[Required action]
Each line of the data must reappear exactly in your answer, with no images included.
* * *
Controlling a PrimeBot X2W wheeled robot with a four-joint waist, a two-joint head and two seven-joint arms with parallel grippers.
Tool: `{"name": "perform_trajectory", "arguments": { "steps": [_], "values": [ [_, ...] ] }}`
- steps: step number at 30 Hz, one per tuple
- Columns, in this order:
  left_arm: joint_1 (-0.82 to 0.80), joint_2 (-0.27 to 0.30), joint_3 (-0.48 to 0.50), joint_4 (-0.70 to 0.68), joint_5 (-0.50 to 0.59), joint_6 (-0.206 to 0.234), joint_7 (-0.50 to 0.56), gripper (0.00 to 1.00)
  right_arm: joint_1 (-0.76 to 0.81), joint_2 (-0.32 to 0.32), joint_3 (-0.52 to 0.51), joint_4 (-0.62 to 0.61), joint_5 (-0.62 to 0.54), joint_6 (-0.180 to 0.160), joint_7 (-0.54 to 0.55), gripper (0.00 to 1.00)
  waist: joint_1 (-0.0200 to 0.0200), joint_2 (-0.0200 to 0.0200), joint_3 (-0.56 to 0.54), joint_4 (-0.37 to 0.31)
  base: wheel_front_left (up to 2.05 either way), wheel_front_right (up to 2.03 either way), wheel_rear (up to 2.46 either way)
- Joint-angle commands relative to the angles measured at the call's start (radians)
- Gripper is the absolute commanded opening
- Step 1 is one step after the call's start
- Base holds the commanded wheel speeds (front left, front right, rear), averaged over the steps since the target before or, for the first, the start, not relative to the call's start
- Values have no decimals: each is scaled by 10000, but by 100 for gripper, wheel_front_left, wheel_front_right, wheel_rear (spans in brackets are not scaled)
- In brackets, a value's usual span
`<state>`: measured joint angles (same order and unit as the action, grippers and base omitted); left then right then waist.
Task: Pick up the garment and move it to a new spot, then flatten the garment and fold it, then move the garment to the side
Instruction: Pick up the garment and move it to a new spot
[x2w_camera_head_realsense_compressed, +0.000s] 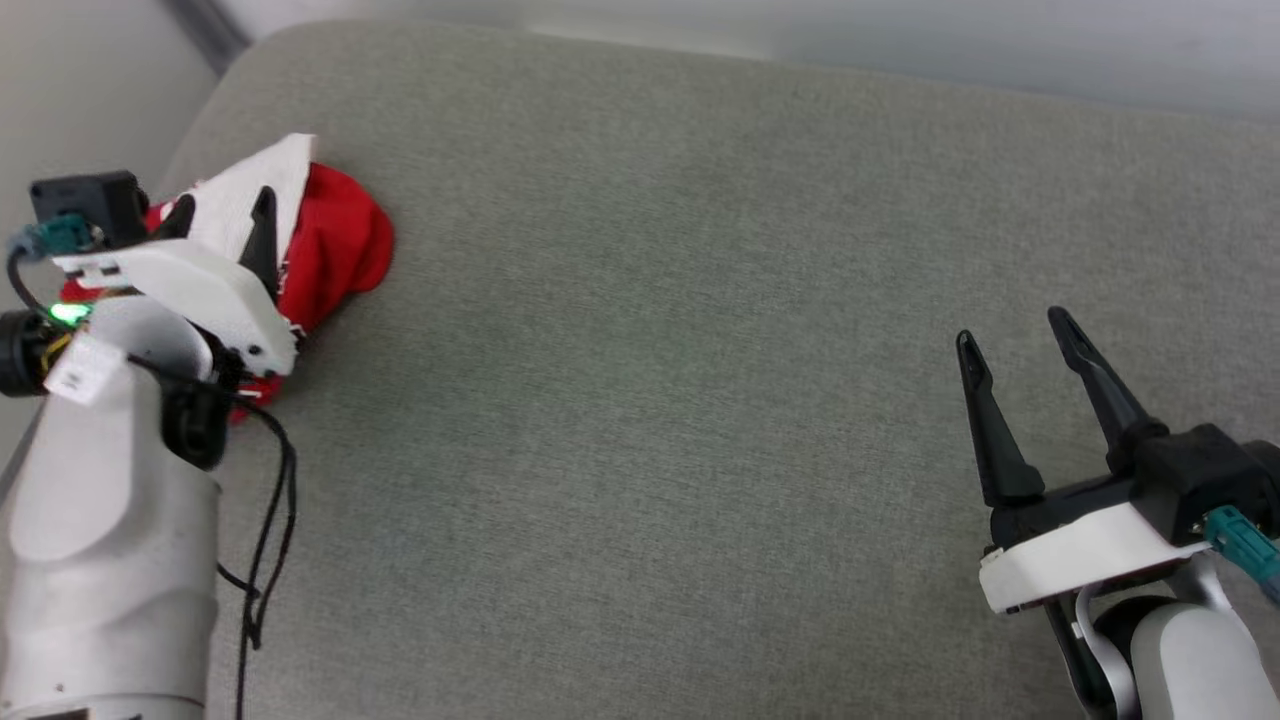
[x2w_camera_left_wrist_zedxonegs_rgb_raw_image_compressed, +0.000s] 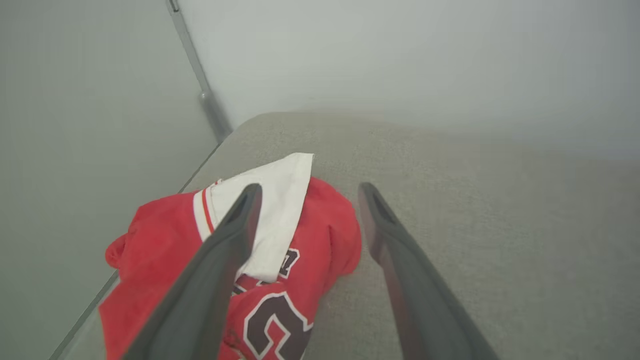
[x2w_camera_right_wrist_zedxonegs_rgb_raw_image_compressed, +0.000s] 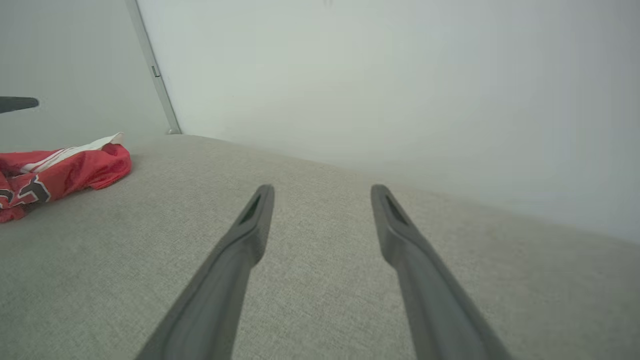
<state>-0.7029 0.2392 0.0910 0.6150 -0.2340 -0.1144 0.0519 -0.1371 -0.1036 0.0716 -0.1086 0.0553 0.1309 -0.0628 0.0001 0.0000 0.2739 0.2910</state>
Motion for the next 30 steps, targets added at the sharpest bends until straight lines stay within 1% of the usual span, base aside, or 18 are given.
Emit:
{"name": "perform_trajectory", "arguments": {
  "steps": [1, 6, 10, 14, 16, 17, 19, 20, 21, 22, 24, 30],
  "values": [
    [-366, 303, -18, 347, -103, -39, 568, 100, -247, -38, 1, -12, 53, -3, -89, 100, -1, 0, 701, -648, 0, 0, 0],
    [-1093, 1290, -28, 1455, -311, -96, 2420, 100, -572, -42, 19, 113, 131, -3, -256, 100, -1, 0, 1306, -1109, 0, 0, 0],
    [-1311, 1848, 70, 2235, -576, -128, 3617, 100, -774, -61, 58, 228, 206, -3, -380, 100, -1, 0, 1672, -1365, 0, 0, 0],
    [-1383, 2188, 161, 2878, -871, -136, 4804, 100, -976, -98, 64, 291, 240, -3, -466, 100, -1, 0, 1981, -1504, 0, 0, 0],
    [-1333, 2228, 159, 3113, -944, -113, 5256, 100, -1044, -106, 68, 331, 286, -3, -496, 100, -1, 0, 2084, -1540, 0, 0, 0],
    [-1293, 2255, 166, 3213, -961, -10, 5442, 100, -1082, -125, 64, 346, 300, -3, -505, 100, -1, 0, 2125, -1550, 0, 0, 0],
    [-1304, 2162, 187, 3388, -1086, 54, 5887, 100, -1155, -149, 42, 362, 317, -3, -506, 100, -1, 0, 2180, -1548, 0, 0, 0],
    [-1338, 2116, 198, 3312, -1103, 117, 5828, 85, -1152, -156, 20, 371, 331, -3, -504, 100, -1, 0, 2201, -1529, 0, 0, 0],
    [-1384, 2116, 176, 3221, -1064, 181, 5718, 32, -1155, -172, 2, 383, 324, -3, -492, 100, -1, 0, 2218, -1513, 0, 0, 0],
    [-1414, 2106, 154, 3139, -1038, 216, 5621, 0, -1178, -181, 5, 397, 312, -3, -484, 100, -1, 0, 2217, -1497, 0, 0, 0],
    [-1450, 2055, 125, 2950, -1001, 301, 5324, 0, -1217, -246, 28, 399, 207, -3, -514, 100, -1, 0, 2142, -1453, 0, 0, 0],
    [-1510, 2232, 48, 2390, -751, 465, 3491, 0, -1100, -134, -40, 536, 163, -3, -572, 100, -1, 0, 1616, -1328, 0, 0, 0]
  ]
}}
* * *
[Task answer]
Controlling a PrimeBot X2W wheeled robot with a four-joint waist, a two-joint head and two seven-joint arms with parallel grippers.
Tool: `{"name": "perform_trajectory", "arguments": { "steps": [_], "values": [ [_, ...] ] }}`
- steps: step number at 30 Hz, one per tuple
- Columns, in this order:
  left_arm: joint_1 (-0.82 to 0.80), joint_2 (-0.27 to 0.30), joint_3 (-0.48 to 0.50), joint_4 (-0.70 to 0.68), joint_5 (-0.50 to 0.59), joint_6 (-0.206 to 0.234), joint_7 (-0.50 to 0.56), gripper (0.00 to 1.00)
  right_arm: joint_1 (-0.76 to 0.81), joint_2 (-0.32 to 0.32), joint_3 (-0.52 to 0.51), joint_4 (-0.62 to 0.61), joint_5 (-0.62 to 0.54), joint_6 (-0.180 to 0.160), joint_7 (-0.54 to 0.55), gripper (0.00 to 1.00)
  waist: joint_1 (-0.0200 to 0.0200), joint_2 (-0.0200 to 0.0200), joint_3 (-0.56 to 0.54), joint_4 (-0.37 to 0.31)
  base: wheel_front_left (up to 2.05 either way), wheel_front_right (up to 2.03 either way), wheel_rear (up to 2.46 either way)
- Joint-angle commands relative to the angles measured at the call's start (radians)
- Gripper is the absolute commanded opening
- Step 1 is one step after the call's start
- Base holds the commanded wheel speeds (front left, front right, rear), averaged over the steps since the target before or, for the first, the start, not relative to the call's start
- Values have no decimals: each is scaled by 10000, but by 100 for gripper, wheel_front_left, wheel_front_right, wheel_rear (spans in brackets are not scaled)
- In brackets, a value's usual span
`<state>`: measured joint angles (same order and unit as the action, grippers and base omitted); left then right then waist.
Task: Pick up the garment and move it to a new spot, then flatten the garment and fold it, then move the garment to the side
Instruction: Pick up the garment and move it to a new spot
[x2w_camera_head_realsense_compressed, +0.000s] 
[x2w_camera_left_wrist_zedxonegs_rgb_raw_image_compressed, +0.000s] 
[x2w_camera_right_wrist_zedxonegs_rgb_raw_image_compressed, +0.000s] 
<state>-0.7029 0.2392 0.0910 0.6150 -0.2340 -0.1144 0.0519 -0.1371 -0.1036 0.0716 -0.1086 0.0553 0.1309 -0.0628 0.0001 0.0000 0.2739 0.2910</state>
Motion for the next 30 steps, targets added at the sharpest bends until straight lines stay within 1% of the usual span, base aside, or 18 are given.
Emit:
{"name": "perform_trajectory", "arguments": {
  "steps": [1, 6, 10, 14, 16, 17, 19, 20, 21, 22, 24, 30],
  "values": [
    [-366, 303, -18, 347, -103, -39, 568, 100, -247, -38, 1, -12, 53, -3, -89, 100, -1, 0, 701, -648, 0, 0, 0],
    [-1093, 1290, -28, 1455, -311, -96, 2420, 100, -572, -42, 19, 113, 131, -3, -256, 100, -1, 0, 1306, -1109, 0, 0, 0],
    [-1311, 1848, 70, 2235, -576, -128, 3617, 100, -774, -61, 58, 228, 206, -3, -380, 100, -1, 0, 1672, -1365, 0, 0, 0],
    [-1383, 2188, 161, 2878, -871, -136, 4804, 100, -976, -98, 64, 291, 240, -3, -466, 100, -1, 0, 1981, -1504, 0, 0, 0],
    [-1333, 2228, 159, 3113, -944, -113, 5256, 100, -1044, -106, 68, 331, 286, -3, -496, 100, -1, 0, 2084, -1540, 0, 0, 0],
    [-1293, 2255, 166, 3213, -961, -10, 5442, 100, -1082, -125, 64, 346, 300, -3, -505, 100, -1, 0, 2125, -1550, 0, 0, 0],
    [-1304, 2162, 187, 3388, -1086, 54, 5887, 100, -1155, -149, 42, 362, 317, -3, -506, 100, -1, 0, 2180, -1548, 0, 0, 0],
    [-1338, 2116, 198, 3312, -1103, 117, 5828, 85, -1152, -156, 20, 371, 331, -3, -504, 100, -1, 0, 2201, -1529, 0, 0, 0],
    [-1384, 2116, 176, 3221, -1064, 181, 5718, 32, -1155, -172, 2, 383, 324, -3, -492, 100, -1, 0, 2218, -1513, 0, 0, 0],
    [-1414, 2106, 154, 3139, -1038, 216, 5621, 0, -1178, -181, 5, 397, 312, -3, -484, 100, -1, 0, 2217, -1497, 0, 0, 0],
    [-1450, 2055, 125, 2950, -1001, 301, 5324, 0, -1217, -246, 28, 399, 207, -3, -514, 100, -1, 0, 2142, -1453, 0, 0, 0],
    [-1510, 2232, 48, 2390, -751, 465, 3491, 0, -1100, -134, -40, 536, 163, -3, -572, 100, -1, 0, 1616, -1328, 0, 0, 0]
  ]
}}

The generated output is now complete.